Lydia picked up the police file that had been sitting on the desk and smiled.

‘Well,’ she said, ‘our time is up. Assisting with your parenting was never the official purpose of these sessions, and in that respect you’re going to be picked up by the Good Fathers program. I’ll be getting a report from them.’

This was the men’s group that she had referred me to at our first meeting to assess my propensity for violence. The program I had booked was still seven weeks in the future.

She waved the police file. ‘But as far as parenthood is concerned, if the two of you can keep reminding each other what you’ve said today—’

‘Excellent,’ I said. ‘A highly productive session. I’ll book the next available slot.’

‘She was going to let you off,’ said Sonia.

‘I suspected that. But what she said was so useful.’

‘She’s still got that police file. Couldn’t we—you—find another therapist?’

‘A significant percentage of professionals are incompetent. And she is familiar with us now.’

‘Us. You and Rosie, the Italian peasant.’

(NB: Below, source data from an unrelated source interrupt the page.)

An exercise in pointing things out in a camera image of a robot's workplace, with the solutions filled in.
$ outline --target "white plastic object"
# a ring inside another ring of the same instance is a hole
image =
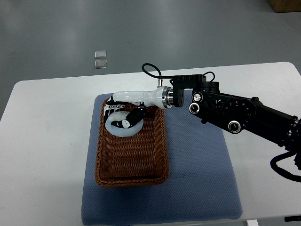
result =
[[[129,112],[124,112],[124,111],[112,113],[111,115],[109,115],[107,121],[105,122],[105,128],[108,130],[109,133],[117,137],[131,137],[135,135],[142,129],[143,119],[140,122],[138,122],[136,125],[128,129],[118,128],[116,126],[111,125],[112,121],[123,120],[126,118],[128,114]]]

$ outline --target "blue cushion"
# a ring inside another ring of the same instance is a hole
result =
[[[170,175],[157,186],[103,188],[94,179],[100,111],[95,99],[82,199],[85,225],[132,225],[238,219],[242,208],[222,130],[182,108],[165,110]]]

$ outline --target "white robotic hand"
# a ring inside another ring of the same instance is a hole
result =
[[[106,128],[111,134],[115,133],[115,135],[116,135],[115,132],[116,128],[127,129],[127,130],[133,128],[143,120],[143,118],[147,113],[147,107],[157,106],[162,109],[171,108],[173,104],[172,100],[173,100],[172,89],[167,86],[160,86],[158,87],[158,89],[154,91],[116,92],[111,96],[111,98],[105,104],[105,109],[103,113],[105,122],[110,117],[110,115],[123,111],[123,108],[127,103],[132,103],[134,105],[137,105],[137,108],[131,111],[129,114],[124,114],[123,115],[125,116],[124,119],[119,118],[119,120],[113,120],[111,121],[111,125],[108,126],[106,123]],[[139,130],[135,131],[135,129],[131,129],[131,130],[132,132],[131,131],[127,132],[129,133],[128,136],[133,136],[139,131]]]

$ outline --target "black cable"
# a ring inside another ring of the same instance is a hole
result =
[[[215,79],[215,74],[213,73],[213,72],[206,72],[205,74],[203,74],[203,75],[206,75],[206,74],[212,74],[213,75],[213,78],[210,80],[210,81],[213,81],[214,79]]]
[[[292,180],[292,181],[296,181],[296,182],[301,182],[301,176],[291,174],[290,172],[286,171],[285,169],[280,168],[279,166],[277,166],[277,162],[278,162],[278,161],[283,160],[283,159],[286,159],[286,158],[289,158],[289,157],[292,157],[292,156],[294,156],[295,154],[296,154],[296,153],[295,153],[295,152],[292,152],[292,151],[286,152],[286,153],[284,153],[284,154],[280,154],[280,155],[274,157],[274,158],[271,160],[270,165],[271,165],[271,168],[272,168],[277,174],[283,176],[284,178],[289,179],[289,180]]]
[[[159,73],[159,76],[149,73],[147,70],[145,70],[145,66],[151,66],[151,67],[155,68],[156,71]],[[173,77],[173,76],[162,76],[161,71],[159,70],[159,68],[157,68],[155,65],[150,64],[150,63],[144,63],[141,68],[142,68],[142,71],[144,73],[146,73],[147,75],[149,75],[150,77],[155,78],[155,79],[169,79],[169,78]],[[203,75],[206,75],[206,74],[209,74],[209,73],[213,75],[213,78],[210,80],[210,81],[213,81],[215,79],[215,74],[213,72],[206,72]],[[169,80],[169,82],[172,85],[174,84],[173,79]]]
[[[151,66],[151,67],[155,68],[157,70],[157,72],[159,73],[159,76],[149,73],[147,70],[145,70],[145,68],[144,68],[145,66]],[[150,63],[144,63],[142,65],[142,71],[144,73],[146,73],[147,75],[149,75],[150,77],[153,77],[155,79],[169,79],[169,78],[172,78],[172,76],[162,76],[161,71],[155,65],[150,64]]]

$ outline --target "cardboard box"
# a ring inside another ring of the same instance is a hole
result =
[[[269,0],[276,13],[301,12],[301,0]]]

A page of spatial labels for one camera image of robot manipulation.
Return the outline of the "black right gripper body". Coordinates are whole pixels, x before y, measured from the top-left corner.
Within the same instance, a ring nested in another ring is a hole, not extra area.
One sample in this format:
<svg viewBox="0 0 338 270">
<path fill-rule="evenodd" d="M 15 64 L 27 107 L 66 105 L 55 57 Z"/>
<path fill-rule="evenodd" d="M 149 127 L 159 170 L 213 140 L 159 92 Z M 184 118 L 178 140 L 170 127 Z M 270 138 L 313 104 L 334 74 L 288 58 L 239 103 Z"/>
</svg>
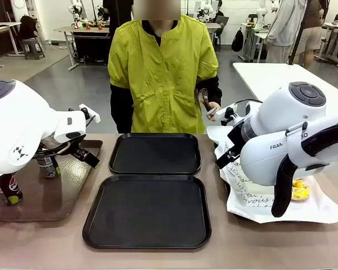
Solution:
<svg viewBox="0 0 338 270">
<path fill-rule="evenodd" d="M 231 151 L 240 151 L 244 146 L 244 139 L 241 134 L 242 125 L 242 123 L 238 123 L 228 133 L 228 138 L 233 143 L 233 146 L 230 148 Z"/>
</svg>

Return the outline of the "person's left hand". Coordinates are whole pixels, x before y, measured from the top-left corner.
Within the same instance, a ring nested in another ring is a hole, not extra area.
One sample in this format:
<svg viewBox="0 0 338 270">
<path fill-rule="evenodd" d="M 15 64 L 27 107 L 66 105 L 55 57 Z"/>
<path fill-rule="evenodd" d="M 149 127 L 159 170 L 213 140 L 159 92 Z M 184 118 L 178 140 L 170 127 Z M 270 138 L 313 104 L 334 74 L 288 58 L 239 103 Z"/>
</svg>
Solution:
<svg viewBox="0 0 338 270">
<path fill-rule="evenodd" d="M 216 112 L 221 110 L 221 106 L 216 102 L 209 102 L 208 105 L 208 111 L 206 113 L 206 117 L 208 120 L 215 122 L 216 121 Z"/>
</svg>

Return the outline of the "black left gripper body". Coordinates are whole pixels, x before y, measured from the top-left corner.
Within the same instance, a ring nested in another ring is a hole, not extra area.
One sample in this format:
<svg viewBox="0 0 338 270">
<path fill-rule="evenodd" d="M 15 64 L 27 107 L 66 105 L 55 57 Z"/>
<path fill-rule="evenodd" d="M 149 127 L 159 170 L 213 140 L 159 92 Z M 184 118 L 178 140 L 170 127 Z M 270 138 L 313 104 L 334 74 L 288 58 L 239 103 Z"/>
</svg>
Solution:
<svg viewBox="0 0 338 270">
<path fill-rule="evenodd" d="M 87 150 L 79 143 L 72 142 L 69 147 L 69 154 L 80 161 L 84 161 L 87 156 Z"/>
</svg>

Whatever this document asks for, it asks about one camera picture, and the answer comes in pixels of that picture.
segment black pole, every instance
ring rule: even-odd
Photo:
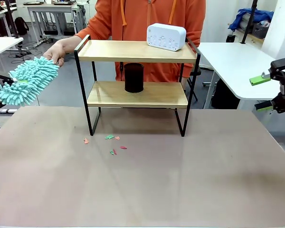
[[[244,37],[243,37],[243,40],[242,40],[241,44],[245,44],[245,41],[246,41],[246,38],[247,38],[247,35],[248,35],[248,30],[250,28],[250,25],[252,23],[253,17],[255,15],[255,11],[257,9],[257,0],[253,0],[251,9],[252,9],[251,15],[250,15],[250,18],[249,18],[249,21],[248,21],[248,25],[247,25],[247,28],[245,30]]]
[[[13,30],[13,33],[15,35],[15,38],[19,38],[19,35],[18,35],[18,32],[16,30],[16,26],[15,26],[15,23],[14,23],[14,20],[13,20],[13,16],[11,14],[11,10],[10,10],[10,4],[9,4],[9,0],[5,0],[5,5],[6,5],[6,9],[8,10],[8,15],[9,15],[9,21],[10,21],[10,24],[11,24],[11,28]]]

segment sleeve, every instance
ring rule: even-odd
[[[206,0],[187,0],[185,29],[195,46],[200,45],[200,36],[206,14]],[[190,77],[193,64],[185,64],[183,77]]]
[[[109,39],[112,25],[112,0],[98,0],[95,4],[96,14],[89,20],[88,26],[78,32],[76,36],[83,39],[90,35],[91,39]]]

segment blue cloth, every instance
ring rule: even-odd
[[[241,20],[244,14],[245,13],[251,14],[251,11],[252,9],[240,9],[238,11],[235,21],[229,26],[229,29],[233,31],[236,30],[239,27],[239,24],[241,23]],[[269,22],[271,22],[273,16],[274,16],[274,12],[272,11],[264,11],[264,10],[256,9],[253,22],[259,23],[263,20],[268,20]]]

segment white speaker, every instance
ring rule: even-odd
[[[152,47],[177,51],[185,45],[186,33],[183,27],[156,23],[147,29],[147,43]]]

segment orange hoodie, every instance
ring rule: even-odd
[[[146,41],[147,27],[154,23],[184,27],[187,37],[198,46],[205,18],[205,0],[98,0],[97,13],[77,35],[83,39]],[[147,82],[176,82],[180,64],[143,63]],[[116,80],[120,81],[119,63],[115,63]],[[191,64],[185,64],[183,76],[189,77]]]

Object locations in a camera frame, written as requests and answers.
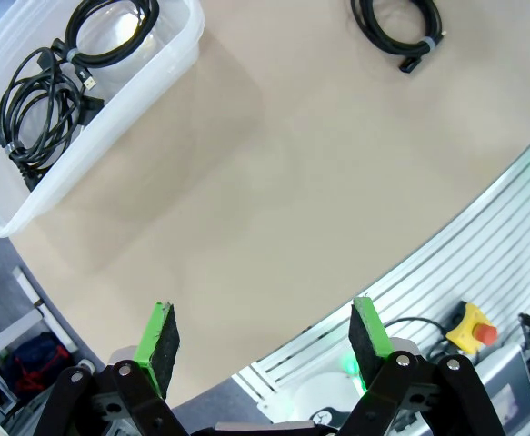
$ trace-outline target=bolt
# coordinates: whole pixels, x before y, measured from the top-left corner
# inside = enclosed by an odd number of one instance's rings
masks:
[[[77,383],[79,380],[83,378],[83,373],[80,371],[74,372],[73,375],[71,375],[71,382]]]
[[[457,359],[451,359],[446,363],[446,366],[448,366],[450,370],[457,371],[458,369],[460,369],[461,364],[458,362]]]
[[[123,365],[121,368],[119,368],[119,375],[126,376],[129,375],[131,372],[131,366],[129,366],[127,363]]]
[[[395,361],[398,363],[398,365],[400,366],[408,366],[410,364],[410,358],[408,358],[408,356],[405,356],[405,355],[400,355],[398,356]]]

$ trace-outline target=clear plastic bin
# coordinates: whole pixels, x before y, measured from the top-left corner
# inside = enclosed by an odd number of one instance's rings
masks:
[[[91,71],[97,85],[88,95],[104,98],[105,108],[76,135],[31,193],[0,147],[0,237],[21,230],[58,203],[197,60],[198,40],[204,31],[199,1],[158,1],[159,18],[142,45],[124,61]],[[64,39],[66,23],[78,3],[78,0],[17,0],[8,9],[0,19],[0,98],[28,54],[40,46],[50,46],[56,37]],[[78,45],[89,54],[105,52],[127,39],[136,22],[130,2],[118,2],[85,24]]]

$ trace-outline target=table surface
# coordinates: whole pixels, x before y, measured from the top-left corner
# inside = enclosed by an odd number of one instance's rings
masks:
[[[346,0],[204,0],[200,59],[13,242],[102,360],[175,304],[176,405],[295,337],[530,143],[530,5],[437,2],[411,75]],[[417,36],[410,4],[376,6]]]

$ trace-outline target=beige table
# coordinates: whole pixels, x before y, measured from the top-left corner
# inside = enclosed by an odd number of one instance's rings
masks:
[[[187,400],[387,271],[524,150],[530,3],[437,3],[447,38],[404,75],[346,0],[204,0],[197,65],[13,238],[101,359],[172,301],[169,401]],[[393,35],[417,34],[396,5],[378,8]]]

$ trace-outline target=red button
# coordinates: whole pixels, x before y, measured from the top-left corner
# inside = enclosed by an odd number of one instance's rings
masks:
[[[493,345],[497,340],[497,329],[492,325],[477,324],[473,329],[473,337],[485,345]]]

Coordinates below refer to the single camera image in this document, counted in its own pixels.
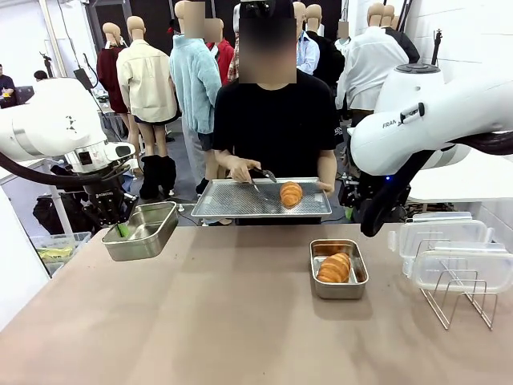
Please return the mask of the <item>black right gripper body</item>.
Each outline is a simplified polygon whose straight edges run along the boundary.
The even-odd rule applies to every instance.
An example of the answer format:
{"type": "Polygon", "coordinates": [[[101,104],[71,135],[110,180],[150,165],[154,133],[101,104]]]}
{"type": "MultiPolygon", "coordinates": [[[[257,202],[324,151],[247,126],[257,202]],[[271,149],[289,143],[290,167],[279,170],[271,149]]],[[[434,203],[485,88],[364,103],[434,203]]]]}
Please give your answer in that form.
{"type": "Polygon", "coordinates": [[[343,179],[339,191],[339,203],[347,208],[359,208],[361,196],[358,192],[360,182],[358,179],[343,179]]]}

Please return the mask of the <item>person's right hand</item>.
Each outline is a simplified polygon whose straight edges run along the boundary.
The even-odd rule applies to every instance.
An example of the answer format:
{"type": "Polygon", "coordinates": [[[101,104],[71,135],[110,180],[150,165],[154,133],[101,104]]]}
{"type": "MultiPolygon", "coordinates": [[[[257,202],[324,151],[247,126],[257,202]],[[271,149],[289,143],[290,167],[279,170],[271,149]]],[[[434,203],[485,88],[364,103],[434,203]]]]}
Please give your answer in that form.
{"type": "Polygon", "coordinates": [[[234,156],[229,162],[229,175],[232,179],[241,183],[252,183],[250,171],[260,168],[261,163],[255,160],[248,160],[234,156]]]}

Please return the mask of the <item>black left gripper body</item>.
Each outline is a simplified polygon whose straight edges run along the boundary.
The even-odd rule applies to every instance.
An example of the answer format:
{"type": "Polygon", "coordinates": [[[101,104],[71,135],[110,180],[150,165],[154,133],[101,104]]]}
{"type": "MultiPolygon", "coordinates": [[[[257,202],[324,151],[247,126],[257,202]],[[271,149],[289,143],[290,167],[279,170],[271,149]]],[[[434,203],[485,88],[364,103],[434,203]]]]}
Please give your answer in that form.
{"type": "Polygon", "coordinates": [[[107,181],[84,186],[89,201],[99,212],[124,212],[127,209],[122,177],[113,177],[107,181]]]}

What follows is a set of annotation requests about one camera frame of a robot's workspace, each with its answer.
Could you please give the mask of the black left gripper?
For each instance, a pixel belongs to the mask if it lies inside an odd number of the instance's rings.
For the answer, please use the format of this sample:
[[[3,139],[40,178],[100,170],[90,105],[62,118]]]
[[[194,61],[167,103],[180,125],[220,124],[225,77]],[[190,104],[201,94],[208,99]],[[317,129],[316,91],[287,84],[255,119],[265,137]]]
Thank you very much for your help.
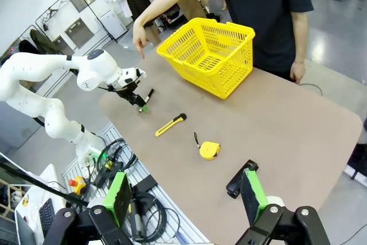
[[[140,95],[134,93],[137,87],[137,83],[129,83],[123,88],[114,90],[114,92],[117,93],[120,98],[128,101],[132,106],[135,104],[139,106],[138,112],[147,111],[147,102],[149,100],[147,99],[144,101]]]

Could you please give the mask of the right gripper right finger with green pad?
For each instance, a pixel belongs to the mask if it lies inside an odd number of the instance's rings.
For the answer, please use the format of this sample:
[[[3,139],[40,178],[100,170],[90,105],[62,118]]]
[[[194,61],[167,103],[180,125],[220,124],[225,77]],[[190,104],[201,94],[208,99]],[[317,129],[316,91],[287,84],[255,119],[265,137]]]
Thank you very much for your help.
[[[270,244],[274,240],[285,244],[330,243],[315,208],[301,206],[290,211],[284,205],[270,203],[255,171],[244,169],[240,194],[249,228],[237,244]]]

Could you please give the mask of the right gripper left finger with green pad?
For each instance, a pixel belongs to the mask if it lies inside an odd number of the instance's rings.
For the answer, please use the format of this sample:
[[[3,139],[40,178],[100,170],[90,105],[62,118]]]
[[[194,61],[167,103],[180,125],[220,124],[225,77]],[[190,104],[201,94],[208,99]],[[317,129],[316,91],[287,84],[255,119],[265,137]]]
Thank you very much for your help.
[[[60,209],[43,244],[133,244],[122,230],[132,199],[127,174],[116,174],[105,198],[96,198],[77,213]]]

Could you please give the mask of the person right hand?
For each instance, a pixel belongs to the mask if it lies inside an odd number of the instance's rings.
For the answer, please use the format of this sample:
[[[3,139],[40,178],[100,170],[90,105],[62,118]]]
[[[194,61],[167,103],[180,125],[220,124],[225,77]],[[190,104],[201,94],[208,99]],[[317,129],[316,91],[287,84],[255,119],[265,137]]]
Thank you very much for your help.
[[[135,21],[134,27],[133,27],[133,44],[135,45],[137,51],[141,55],[142,59],[145,58],[145,54],[143,53],[143,49],[147,45],[147,37],[146,37],[146,31],[143,27],[143,25]]]

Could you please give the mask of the person left hand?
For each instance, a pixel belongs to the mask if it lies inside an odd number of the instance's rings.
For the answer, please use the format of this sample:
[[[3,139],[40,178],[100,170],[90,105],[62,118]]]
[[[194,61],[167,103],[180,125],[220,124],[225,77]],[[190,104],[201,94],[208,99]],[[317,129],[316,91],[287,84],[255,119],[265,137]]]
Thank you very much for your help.
[[[305,73],[306,67],[304,61],[294,61],[290,70],[291,80],[296,84],[300,84],[300,81],[304,77]]]

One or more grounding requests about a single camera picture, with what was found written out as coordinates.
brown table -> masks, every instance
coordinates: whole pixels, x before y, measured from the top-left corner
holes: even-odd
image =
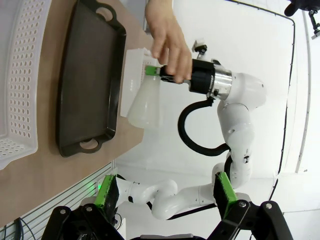
[[[118,0],[101,0],[117,12],[127,32],[126,50],[150,48],[147,36]],[[56,102],[61,59],[75,0],[52,0],[40,56],[37,87],[38,151],[0,170],[0,227],[64,191],[142,141],[143,130],[118,118],[115,137],[94,154],[63,158],[55,142]]]

screw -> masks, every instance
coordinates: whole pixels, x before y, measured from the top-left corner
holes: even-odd
[[[245,206],[247,206],[247,204],[244,201],[239,202],[239,206],[244,208]]]
[[[267,203],[267,204],[265,205],[265,207],[266,207],[267,209],[272,209],[271,203]]]

human hand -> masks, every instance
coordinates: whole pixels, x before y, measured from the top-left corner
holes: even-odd
[[[174,75],[177,83],[190,80],[192,56],[172,10],[172,0],[150,0],[145,17],[153,37],[152,56],[160,64],[167,63],[166,72]]]

black tray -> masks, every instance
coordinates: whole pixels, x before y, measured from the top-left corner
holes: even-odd
[[[106,8],[112,20],[96,13]],[[69,24],[57,100],[56,142],[60,154],[95,153],[116,134],[126,30],[115,10],[78,0]],[[97,141],[93,149],[81,142]]]

tray handle hole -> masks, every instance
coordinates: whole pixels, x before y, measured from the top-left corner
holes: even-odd
[[[95,139],[91,139],[89,141],[80,142],[80,146],[83,149],[95,149],[98,146],[98,142]]]
[[[112,12],[105,7],[99,7],[95,12],[103,16],[107,22],[111,21],[114,18]]]

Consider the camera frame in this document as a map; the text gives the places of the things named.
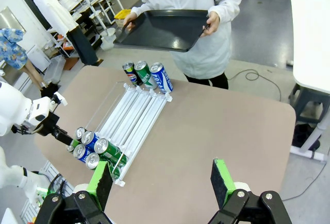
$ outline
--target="person holding tray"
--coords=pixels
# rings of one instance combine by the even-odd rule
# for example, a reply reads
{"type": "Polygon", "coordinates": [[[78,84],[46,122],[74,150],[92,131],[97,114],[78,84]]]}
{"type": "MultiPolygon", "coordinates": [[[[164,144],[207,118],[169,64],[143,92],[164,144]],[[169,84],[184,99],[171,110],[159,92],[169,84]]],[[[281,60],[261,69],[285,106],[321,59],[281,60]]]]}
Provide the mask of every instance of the person holding tray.
{"type": "Polygon", "coordinates": [[[208,10],[207,26],[201,28],[203,34],[196,44],[186,53],[171,54],[177,67],[189,82],[228,89],[225,69],[231,56],[231,21],[239,13],[242,0],[142,0],[141,7],[133,7],[125,18],[124,24],[135,20],[148,10],[194,9],[208,10]]]}

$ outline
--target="white jacket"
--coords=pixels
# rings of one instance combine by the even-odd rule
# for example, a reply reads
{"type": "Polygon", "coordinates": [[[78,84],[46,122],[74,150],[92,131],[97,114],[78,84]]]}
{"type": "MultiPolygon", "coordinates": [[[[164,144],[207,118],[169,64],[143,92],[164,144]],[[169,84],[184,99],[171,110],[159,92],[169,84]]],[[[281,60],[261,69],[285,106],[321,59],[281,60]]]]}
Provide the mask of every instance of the white jacket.
{"type": "Polygon", "coordinates": [[[60,35],[67,35],[78,26],[70,13],[57,0],[33,0],[48,23],[60,35]]]}
{"type": "Polygon", "coordinates": [[[196,9],[215,11],[220,17],[220,26],[211,36],[200,38],[187,53],[171,52],[178,68],[187,76],[196,79],[210,79],[221,75],[229,62],[231,21],[239,13],[242,0],[221,0],[215,6],[214,0],[142,0],[145,4],[134,7],[132,12],[140,15],[147,10],[196,9]]]}

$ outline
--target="beige tabletop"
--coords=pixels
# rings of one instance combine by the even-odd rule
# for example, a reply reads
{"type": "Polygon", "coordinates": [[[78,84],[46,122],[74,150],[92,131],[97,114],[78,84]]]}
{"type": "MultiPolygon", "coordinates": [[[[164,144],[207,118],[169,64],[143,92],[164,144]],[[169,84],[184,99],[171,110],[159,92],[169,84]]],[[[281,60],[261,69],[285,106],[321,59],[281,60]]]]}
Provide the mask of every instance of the beige tabletop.
{"type": "MultiPolygon", "coordinates": [[[[58,125],[73,135],[85,126],[123,71],[84,67],[59,106],[58,125]]],[[[208,223],[217,211],[210,182],[212,159],[224,159],[234,181],[254,194],[279,191],[289,158],[294,110],[284,103],[173,80],[167,103],[124,181],[114,185],[105,213],[119,224],[208,223]]],[[[93,171],[52,136],[36,144],[72,185],[93,171]]]]}

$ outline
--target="mirror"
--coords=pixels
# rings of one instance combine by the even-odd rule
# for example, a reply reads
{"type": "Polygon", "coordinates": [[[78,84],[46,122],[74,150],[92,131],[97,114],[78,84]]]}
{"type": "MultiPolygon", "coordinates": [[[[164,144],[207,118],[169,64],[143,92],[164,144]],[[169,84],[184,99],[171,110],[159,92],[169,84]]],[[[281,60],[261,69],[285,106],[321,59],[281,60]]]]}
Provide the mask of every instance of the mirror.
{"type": "Polygon", "coordinates": [[[15,15],[8,7],[0,11],[0,29],[3,28],[14,28],[22,30],[24,33],[26,32],[24,27],[21,25],[21,23],[17,20],[15,15]]]}

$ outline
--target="yellow container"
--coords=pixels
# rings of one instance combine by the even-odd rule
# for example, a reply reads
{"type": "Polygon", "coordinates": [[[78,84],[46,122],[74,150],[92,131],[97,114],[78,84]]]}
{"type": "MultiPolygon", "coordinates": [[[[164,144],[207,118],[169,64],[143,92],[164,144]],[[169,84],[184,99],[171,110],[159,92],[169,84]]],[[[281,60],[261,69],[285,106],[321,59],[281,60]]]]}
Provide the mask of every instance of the yellow container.
{"type": "Polygon", "coordinates": [[[130,9],[123,9],[114,16],[114,20],[119,27],[124,26],[124,20],[125,20],[126,16],[128,16],[130,14],[130,11],[131,11],[130,9]]]}

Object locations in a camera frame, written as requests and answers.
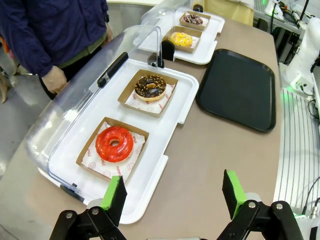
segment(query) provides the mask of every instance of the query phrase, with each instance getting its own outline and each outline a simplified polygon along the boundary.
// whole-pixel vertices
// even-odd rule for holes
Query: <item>person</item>
[[[14,56],[54,99],[112,40],[106,0],[0,0],[0,31]]]

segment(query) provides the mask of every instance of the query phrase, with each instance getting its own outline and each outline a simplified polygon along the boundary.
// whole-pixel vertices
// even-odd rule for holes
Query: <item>floor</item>
[[[9,75],[14,70],[3,48],[0,48],[0,65]],[[18,75],[11,80],[15,87],[9,89],[7,101],[0,103],[0,179],[30,126],[50,101],[37,76]]]

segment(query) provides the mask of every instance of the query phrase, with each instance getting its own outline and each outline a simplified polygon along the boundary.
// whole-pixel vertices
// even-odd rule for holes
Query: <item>sleeve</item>
[[[30,73],[43,77],[51,70],[51,57],[29,27],[22,0],[0,0],[0,31],[14,56]]]
[[[102,12],[103,12],[103,16],[107,16],[107,11],[108,11],[108,4],[107,4],[107,0],[100,0],[101,1],[101,8],[102,8]]]

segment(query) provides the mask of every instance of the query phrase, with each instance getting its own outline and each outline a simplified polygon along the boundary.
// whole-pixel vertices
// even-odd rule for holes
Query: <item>green light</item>
[[[288,96],[288,94],[286,93],[286,92],[281,92],[281,99],[283,99],[283,102],[284,103],[288,103],[289,102],[289,96]]]
[[[295,92],[295,90],[292,86],[287,86],[285,89],[287,89],[289,92],[292,92],[292,93]]]

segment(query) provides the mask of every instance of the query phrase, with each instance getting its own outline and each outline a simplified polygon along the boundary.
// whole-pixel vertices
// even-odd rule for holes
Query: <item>black handle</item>
[[[121,68],[122,64],[124,64],[129,58],[127,52],[123,52],[106,70],[106,74],[109,76],[109,79],[115,75],[115,73]]]
[[[169,40],[163,40],[161,42],[161,48],[162,48],[162,58],[169,61],[173,61],[174,54],[175,54],[175,45]]]
[[[193,6],[193,11],[195,12],[200,12],[200,13],[203,13],[204,12],[204,7],[200,4],[196,4]]]
[[[116,74],[116,72],[121,68],[121,66],[127,61],[129,58],[127,52],[123,52],[102,74],[97,81],[98,87],[103,88],[107,82]]]

‘It doesn’t matter. Her insight was incredible. She solved the problem.’

20

In retrospect, I had been on the correct path when I observed the children at the playground. Had I not been interrupted—and sidetracked—by a legal technicality, I would have gained the required background on fatherhood, which I now realised was where my attention should be focused.

Recent experience had suggested that I could not ignore the pre-birth stage. Sonia was herself an example of a woman who was unsatisfied with her partner’s level of involvement in the pregnancy phase. After some reflection, I decided that there were at least four areas for action and skill development that did not involve interfering with Rosie’s autonomy:

1. Acquisition of expertise in dealing with very young children. The Book was clear that men should develop skills in baby management to provide respite for their partner. Although Rosie had been dismissive of my role as carer, The Book (and Sonia and Lydia) presented a strongly opposing view.